Dear loyal reader, I hesitate to tell you this. But I have lately detected in myself stirrings of the personal growth variety. And they have caused me to doubt certain ideas I have promoted in this magazine for years — like that policies of enforced race and gender equity are foolish.
It began a month ago at a movie theater near my home in Bethesda, Maryland. I took my son Nick to see Remember the Titans, starring . . . you know, the dignified one, Denzel Washington or Tom Hanks, I can never tell them apart. Anyhow, the movie was the extremely true story of an integrated high school football team in 1971 whose members overcame hatred and prejudice to achieve racial harmony and a state championship. Nick said he thought the film was “okay.” I had a more intense reaction. This movie literally changed my life.
You see, the football players in Titans were students at T. C. Williams, a Virginia high school five miles from the rival school I attended at about the same time. Only nothing in this extremely true story was as my memory had recorded it. I had remembered Northern Virginia in the early 1970s as an anodyne and placid suburb. I had remembered us as mostly white. But I had remembered having black friends, too, one in particular who played for my high school’s football team. And I hadn’t remembered this being an issue. In fact, I’d thought that any kid who tried to make it an issue would have had the snot beat out of him by his dad.
But I had been deluding myself. First, as the movie points out, back then all of us had thick southern accents like Gomer Pyle. And we didn’t cotton to “race mixing”; the movie is quite firm about that. Our parents rioted against integration and threw bricks through black people’s windows and called them “monkey.” Also, I couldn’t have had a black friend on the football team, because unlike T. C. Williams, my high school, Annandale, had a formal whites-only sports policy. It says so right there in the screenplay. And again, Titans is an extremely true story, not in all its picayune details, but certainly, as Al Gore would say, where the “big things” are concerned.
The biggest thing, of course, is the worst: I must have been raised a redneck. “Mom,” Nick asked when we got home from the theater, “how come Dad’s high school didn’t allow black kids to play football?” An excellent question, my son.
That my racist childhood must be distorting my politics became clear to me at Nick’s next Little League game. Another parent happened to ask how I would be voting in November. I like to lie low about such stuff, so I tried to evade the question. But my body language tipped him off that I might not vote for Gore. “You’re a fascist,” this fellow blandly informed me. At first I was incredulous. I’d not been taught that voting Republican made a man a fascist. And then it occurred to me: That is precisely the kind of civics lesson those white-hooded crackers would have withheld from me in social studies class back at Annandale.
I have been stewing about these revelations, as you might imagine. I have decided to make penance for my previous sins. And I have already settled on my first move.

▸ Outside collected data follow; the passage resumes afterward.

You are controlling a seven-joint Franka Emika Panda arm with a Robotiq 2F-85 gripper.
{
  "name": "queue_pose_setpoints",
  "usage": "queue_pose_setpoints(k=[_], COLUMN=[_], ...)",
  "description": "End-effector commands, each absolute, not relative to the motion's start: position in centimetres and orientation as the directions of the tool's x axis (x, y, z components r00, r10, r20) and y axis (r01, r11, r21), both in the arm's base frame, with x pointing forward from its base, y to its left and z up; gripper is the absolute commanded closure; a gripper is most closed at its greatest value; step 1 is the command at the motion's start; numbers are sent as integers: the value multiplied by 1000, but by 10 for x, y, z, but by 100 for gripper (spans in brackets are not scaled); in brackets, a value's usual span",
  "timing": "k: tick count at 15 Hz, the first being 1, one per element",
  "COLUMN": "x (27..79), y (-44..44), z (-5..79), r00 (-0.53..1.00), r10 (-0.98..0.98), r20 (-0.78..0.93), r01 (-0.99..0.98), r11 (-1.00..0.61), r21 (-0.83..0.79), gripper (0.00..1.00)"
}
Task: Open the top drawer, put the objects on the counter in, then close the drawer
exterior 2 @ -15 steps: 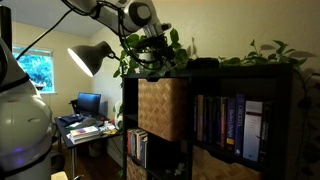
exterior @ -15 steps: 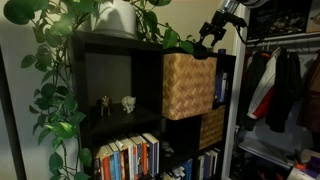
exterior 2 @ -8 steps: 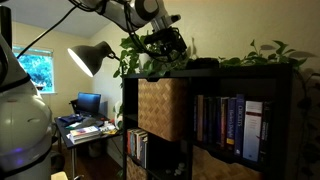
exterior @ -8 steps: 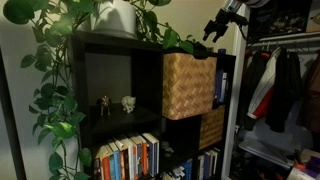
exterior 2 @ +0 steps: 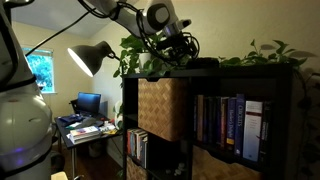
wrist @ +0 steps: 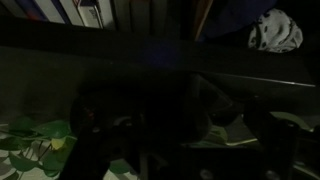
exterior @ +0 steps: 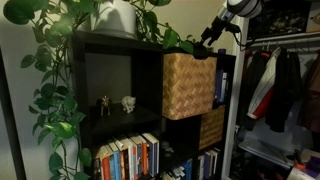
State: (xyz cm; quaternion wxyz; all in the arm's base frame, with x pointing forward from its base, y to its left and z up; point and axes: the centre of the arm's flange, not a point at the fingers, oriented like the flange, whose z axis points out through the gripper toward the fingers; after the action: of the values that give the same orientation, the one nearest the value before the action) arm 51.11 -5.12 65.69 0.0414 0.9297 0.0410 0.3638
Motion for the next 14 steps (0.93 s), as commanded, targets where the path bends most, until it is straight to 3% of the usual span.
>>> queue_pose_setpoints(k=[1,6,7,8,14], x=[528,538,540,541,534], y=[-55,-45,-44,-43,-39], z=[653,640,638,636,639], r00=[708,694,694,694,677], r10=[111,87,83,82,96], r20=[698,715,715,716,730], r01=[86,107,108,111,110], r11=[-994,-994,-994,-994,-994], r21=[71,17,10,5,28], gripper=[0,2,8,26,66])
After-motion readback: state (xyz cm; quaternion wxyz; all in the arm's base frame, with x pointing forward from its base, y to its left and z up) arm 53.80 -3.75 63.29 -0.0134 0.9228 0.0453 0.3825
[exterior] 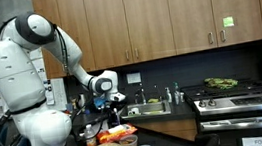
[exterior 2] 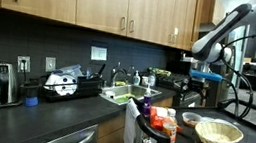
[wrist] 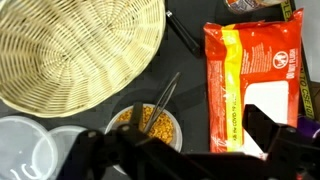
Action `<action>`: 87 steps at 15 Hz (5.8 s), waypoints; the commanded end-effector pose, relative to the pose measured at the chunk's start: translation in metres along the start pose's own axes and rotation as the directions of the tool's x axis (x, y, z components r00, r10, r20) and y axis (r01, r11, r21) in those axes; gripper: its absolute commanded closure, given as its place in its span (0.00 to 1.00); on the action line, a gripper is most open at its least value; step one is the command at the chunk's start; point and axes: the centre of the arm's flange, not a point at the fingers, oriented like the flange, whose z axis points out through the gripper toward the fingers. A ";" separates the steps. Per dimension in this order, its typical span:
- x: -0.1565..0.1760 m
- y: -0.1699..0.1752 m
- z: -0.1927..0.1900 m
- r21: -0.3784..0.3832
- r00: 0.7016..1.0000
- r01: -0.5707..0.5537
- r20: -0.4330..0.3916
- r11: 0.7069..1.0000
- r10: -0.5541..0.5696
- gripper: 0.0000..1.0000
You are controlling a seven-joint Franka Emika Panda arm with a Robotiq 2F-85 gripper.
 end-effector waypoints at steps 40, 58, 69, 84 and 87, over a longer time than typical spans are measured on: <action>0.021 -0.004 0.088 -0.034 0.927 -0.375 0.021 0.927 0.375 0.00; 0.035 -0.005 0.112 -0.048 0.929 -0.369 0.014 0.928 0.370 0.25; 0.018 -0.009 0.100 -0.026 0.938 -0.347 0.002 0.937 0.348 0.97; -0.030 0.006 0.060 0.094 0.955 -0.280 0.130 0.955 0.267 0.96; -0.039 0.011 0.053 0.084 0.951 -0.286 0.145 0.954 0.273 0.96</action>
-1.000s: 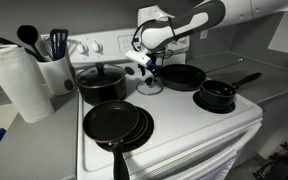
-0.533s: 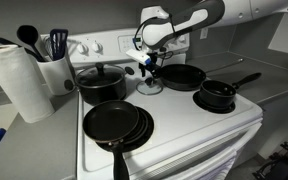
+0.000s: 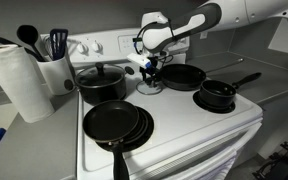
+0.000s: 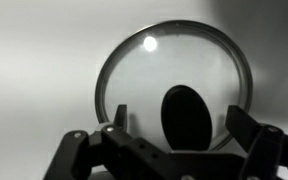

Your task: Pick the lid on the stove and cover the pot on the bottom right

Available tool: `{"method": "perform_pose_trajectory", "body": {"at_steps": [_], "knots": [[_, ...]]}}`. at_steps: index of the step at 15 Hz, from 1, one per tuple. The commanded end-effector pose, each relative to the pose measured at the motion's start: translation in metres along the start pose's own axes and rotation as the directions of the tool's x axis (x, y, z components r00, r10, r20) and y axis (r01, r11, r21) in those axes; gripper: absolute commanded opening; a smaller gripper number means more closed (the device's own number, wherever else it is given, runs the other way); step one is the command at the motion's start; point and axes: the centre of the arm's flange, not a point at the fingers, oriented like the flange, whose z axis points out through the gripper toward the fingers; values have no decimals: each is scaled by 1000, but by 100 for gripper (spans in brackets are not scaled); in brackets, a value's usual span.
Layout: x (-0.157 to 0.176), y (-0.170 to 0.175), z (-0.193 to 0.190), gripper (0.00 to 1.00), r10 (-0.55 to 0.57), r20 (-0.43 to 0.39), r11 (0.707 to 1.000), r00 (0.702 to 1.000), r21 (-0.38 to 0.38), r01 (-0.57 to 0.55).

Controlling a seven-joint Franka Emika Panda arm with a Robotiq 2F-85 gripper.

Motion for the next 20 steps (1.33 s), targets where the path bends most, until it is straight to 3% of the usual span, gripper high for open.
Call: {"method": "perform_pose_trajectory", "body": {"at_steps": [1,6,12,16,20], "knots": [[2,-4,13,95,2,25,1000,1000,-17,-2],[-2,-9,-3,54,-9,32,1000,999,17,8],[-11,-8,-24,17,-29,30,998,999,53,28],[-13,-7,-24,17,-35,24,998,999,48,33],[-9,-9,-28,17,-51,-37,998,998,-31,50]]}}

Directly across the street from my house, there is a thick woods owned by the Burning Tree Country Club. A while back, Burning Tree became locally notorious for its refusal to admit women. To me, the controversy meant nothing: Let the ridiculous geezers smoke their cigars in peace, I thought. But our county council members, none of whom grew up in Deep South ignorance like me, knew better. So they hiked Burning Tree’s real estate taxes through the roof to pressure the club to open its doors.
Now, finally, it appears that the club is going broke. But rather than buckle to unisexualism, Burning Tree has chosen to raise money by selling off the woods outside my living room window — to a large corporation which plans to replace the trees with a gigantic commercial retirement complex. I will oppose this plan with every fiber of my being. It will destroy the resale value of my property, but that really has nothing to do with it. Rather, multi-cultural anti-fascist that I have become, I am concerned that the local golf course not be allowed to subsidize its horrifying discrimination against women. This is twenty-first century Bethesda, Maryland, after all, not Jim Crow Annandale.
Come to think of it, twenty-first century Bethesda, Maryland, doesn’t appear to “allow” too many black kids to play on its high school football team, either, and I must remember to write Mr. Washington — or is it Mr. Hanks? — about that. Also, if I can’t defeat the retirement complex before our zoning board, I must remember to write to Al Gore about the endangered insects that will lose their homes if the damn thing gets built.
I promise you further reports on my personal growth. Even if I have to publish them in the Nation.